▶ **Exercise brief**:
In the entries that follow, find the line containing "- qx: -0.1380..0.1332" and the line containing "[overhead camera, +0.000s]", then copy exactly everything from the first through the second except the pictures.

▶ **Data to process**:
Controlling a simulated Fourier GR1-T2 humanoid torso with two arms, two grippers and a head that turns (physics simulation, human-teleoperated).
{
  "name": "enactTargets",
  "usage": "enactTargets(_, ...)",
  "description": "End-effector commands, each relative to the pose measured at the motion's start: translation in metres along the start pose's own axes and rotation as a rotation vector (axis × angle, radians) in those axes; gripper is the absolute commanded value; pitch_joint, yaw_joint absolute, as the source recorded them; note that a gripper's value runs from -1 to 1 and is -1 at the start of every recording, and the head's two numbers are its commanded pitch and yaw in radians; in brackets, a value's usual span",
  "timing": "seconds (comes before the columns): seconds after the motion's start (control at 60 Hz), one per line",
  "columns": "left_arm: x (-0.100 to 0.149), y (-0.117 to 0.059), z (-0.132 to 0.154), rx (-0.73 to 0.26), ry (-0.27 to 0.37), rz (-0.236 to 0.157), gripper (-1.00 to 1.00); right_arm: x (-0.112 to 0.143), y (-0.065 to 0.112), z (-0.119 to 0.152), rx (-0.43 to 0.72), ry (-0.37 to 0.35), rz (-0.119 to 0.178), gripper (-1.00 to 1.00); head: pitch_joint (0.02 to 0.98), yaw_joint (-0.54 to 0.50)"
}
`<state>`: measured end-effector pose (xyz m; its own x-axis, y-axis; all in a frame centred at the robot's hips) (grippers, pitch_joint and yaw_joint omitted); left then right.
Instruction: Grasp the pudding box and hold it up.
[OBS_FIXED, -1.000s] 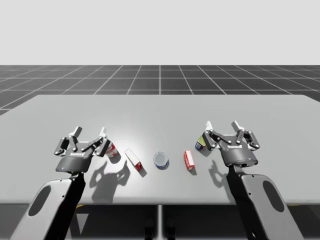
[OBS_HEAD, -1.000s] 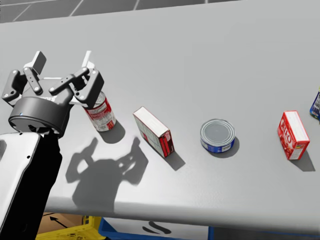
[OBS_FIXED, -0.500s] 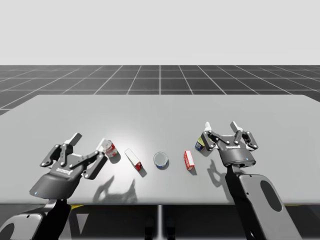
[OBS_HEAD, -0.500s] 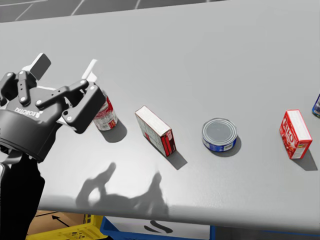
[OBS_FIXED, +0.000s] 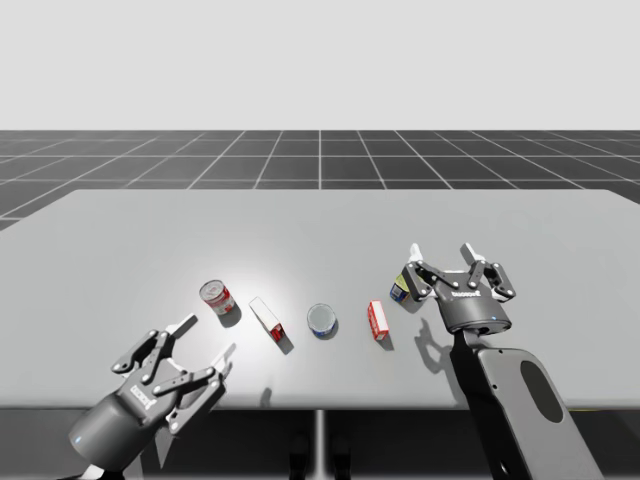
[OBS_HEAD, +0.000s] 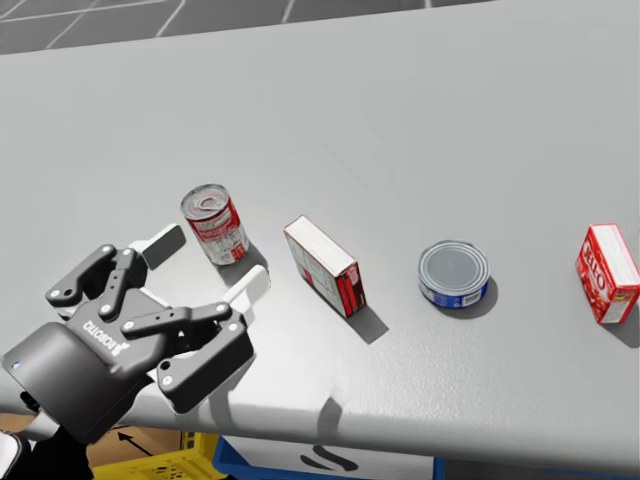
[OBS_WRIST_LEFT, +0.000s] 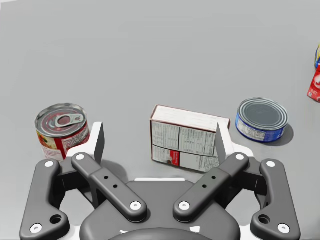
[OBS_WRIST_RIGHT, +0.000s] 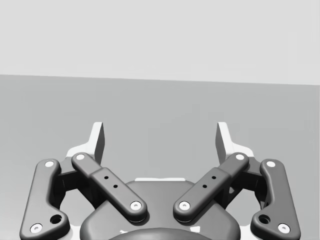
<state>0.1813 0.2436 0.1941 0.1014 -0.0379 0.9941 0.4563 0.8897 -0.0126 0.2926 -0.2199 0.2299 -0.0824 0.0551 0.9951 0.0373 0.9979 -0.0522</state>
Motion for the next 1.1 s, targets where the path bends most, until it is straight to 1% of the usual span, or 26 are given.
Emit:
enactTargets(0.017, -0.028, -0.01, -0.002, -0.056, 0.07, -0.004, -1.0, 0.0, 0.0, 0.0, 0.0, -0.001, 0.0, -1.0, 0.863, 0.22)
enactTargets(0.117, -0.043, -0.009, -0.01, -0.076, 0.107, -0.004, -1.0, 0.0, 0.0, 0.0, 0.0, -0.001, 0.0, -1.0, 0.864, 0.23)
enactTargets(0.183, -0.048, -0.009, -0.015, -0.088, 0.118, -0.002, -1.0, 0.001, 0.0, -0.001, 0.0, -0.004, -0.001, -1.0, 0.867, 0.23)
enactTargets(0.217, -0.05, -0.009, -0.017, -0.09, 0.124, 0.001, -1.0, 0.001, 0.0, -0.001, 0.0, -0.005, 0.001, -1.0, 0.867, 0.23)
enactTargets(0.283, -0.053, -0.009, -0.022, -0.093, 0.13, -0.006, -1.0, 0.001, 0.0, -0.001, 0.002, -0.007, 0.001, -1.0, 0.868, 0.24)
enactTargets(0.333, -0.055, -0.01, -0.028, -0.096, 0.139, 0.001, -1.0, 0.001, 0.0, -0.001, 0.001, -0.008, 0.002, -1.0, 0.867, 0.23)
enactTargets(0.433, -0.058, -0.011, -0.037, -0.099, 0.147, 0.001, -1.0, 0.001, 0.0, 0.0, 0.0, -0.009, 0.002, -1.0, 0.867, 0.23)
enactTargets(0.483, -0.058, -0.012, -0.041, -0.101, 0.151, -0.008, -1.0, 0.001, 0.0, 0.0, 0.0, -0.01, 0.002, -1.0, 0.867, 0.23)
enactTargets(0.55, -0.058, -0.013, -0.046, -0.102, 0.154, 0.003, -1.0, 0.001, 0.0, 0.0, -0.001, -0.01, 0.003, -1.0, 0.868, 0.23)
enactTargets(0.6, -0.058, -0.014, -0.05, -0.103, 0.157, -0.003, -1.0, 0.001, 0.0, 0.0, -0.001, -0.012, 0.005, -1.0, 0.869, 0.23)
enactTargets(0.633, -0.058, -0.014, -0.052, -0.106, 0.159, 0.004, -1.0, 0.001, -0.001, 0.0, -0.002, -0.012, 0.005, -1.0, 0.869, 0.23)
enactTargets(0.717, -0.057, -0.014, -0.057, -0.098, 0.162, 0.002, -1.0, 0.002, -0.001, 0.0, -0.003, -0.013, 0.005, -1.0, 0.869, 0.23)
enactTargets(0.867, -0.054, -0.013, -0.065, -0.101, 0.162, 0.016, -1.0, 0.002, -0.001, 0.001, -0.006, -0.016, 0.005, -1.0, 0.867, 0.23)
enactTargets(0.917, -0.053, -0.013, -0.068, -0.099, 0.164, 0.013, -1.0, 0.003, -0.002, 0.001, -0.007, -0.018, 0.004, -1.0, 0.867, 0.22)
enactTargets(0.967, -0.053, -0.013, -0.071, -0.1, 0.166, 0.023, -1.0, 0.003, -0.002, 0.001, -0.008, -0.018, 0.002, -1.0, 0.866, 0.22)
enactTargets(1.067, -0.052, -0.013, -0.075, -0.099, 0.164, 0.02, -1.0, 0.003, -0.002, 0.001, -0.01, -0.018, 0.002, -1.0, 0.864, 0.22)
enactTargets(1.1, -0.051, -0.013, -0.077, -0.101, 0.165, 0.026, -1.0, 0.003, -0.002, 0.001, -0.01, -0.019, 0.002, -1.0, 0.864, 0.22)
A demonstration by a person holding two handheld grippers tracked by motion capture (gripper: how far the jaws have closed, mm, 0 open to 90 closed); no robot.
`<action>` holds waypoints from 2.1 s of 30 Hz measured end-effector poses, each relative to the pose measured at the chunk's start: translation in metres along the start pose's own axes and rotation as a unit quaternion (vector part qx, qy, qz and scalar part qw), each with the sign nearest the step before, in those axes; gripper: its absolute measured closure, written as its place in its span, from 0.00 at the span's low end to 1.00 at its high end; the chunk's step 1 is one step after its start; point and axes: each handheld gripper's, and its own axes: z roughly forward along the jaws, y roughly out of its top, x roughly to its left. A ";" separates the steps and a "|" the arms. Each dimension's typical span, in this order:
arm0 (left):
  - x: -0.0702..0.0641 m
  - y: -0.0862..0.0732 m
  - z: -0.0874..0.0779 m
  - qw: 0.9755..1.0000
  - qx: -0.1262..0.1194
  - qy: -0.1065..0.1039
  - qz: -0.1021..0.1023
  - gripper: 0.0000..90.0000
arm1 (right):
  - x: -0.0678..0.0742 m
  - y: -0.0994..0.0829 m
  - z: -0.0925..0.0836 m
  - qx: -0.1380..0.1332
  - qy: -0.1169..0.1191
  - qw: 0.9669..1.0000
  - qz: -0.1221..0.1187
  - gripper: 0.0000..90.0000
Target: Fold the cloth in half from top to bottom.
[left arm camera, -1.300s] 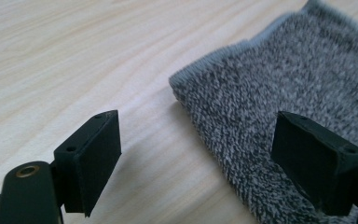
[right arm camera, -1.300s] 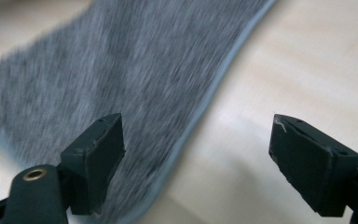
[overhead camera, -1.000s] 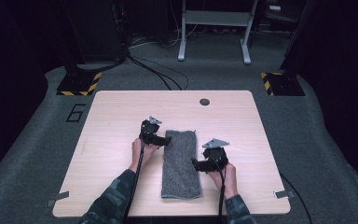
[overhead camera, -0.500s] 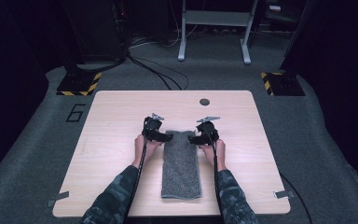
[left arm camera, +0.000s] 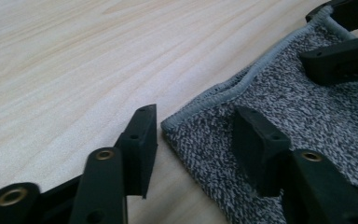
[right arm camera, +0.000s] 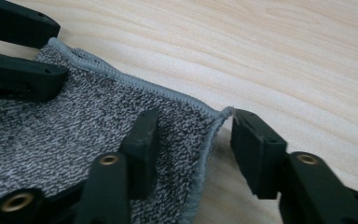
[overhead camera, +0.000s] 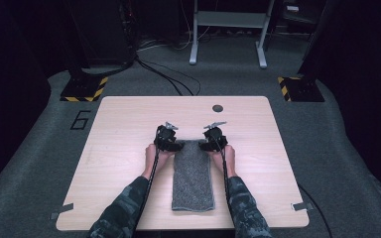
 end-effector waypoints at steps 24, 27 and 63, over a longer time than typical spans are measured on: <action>-0.009 -0.015 -0.007 0.998 -0.051 -0.008 -0.022 0.94 | 0.014 -0.010 -0.011 -0.035 0.004 0.999 0.010 0.95; -0.010 -0.013 -0.011 0.998 -0.060 -0.008 -0.021 0.94 | 0.016 -0.010 -0.017 -0.045 0.004 0.999 0.011 0.95; -0.010 0.035 -0.073 0.987 -0.150 0.038 0.039 0.94 | 0.020 0.032 -0.079 -0.167 -0.008 0.985 -0.046 0.95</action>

▶ **Solution to the exercise**:
  - qx: -0.1380..0.1332
  - qy: -0.1169..0.1191
  - qw: 0.9669..1.0000
  - qz: -0.1221..0.1187
  - gripper: 0.0000..90.0000
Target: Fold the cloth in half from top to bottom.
[left arm camera, -1.300s] 
[right arm camera, -1.300s] 
[overhead camera, -1.000s] 
[overhead camera, -0.500s] 
[left arm camera, +0.000s] 
[right arm camera, +0.000s] 
[overhead camera, +0.000s] 

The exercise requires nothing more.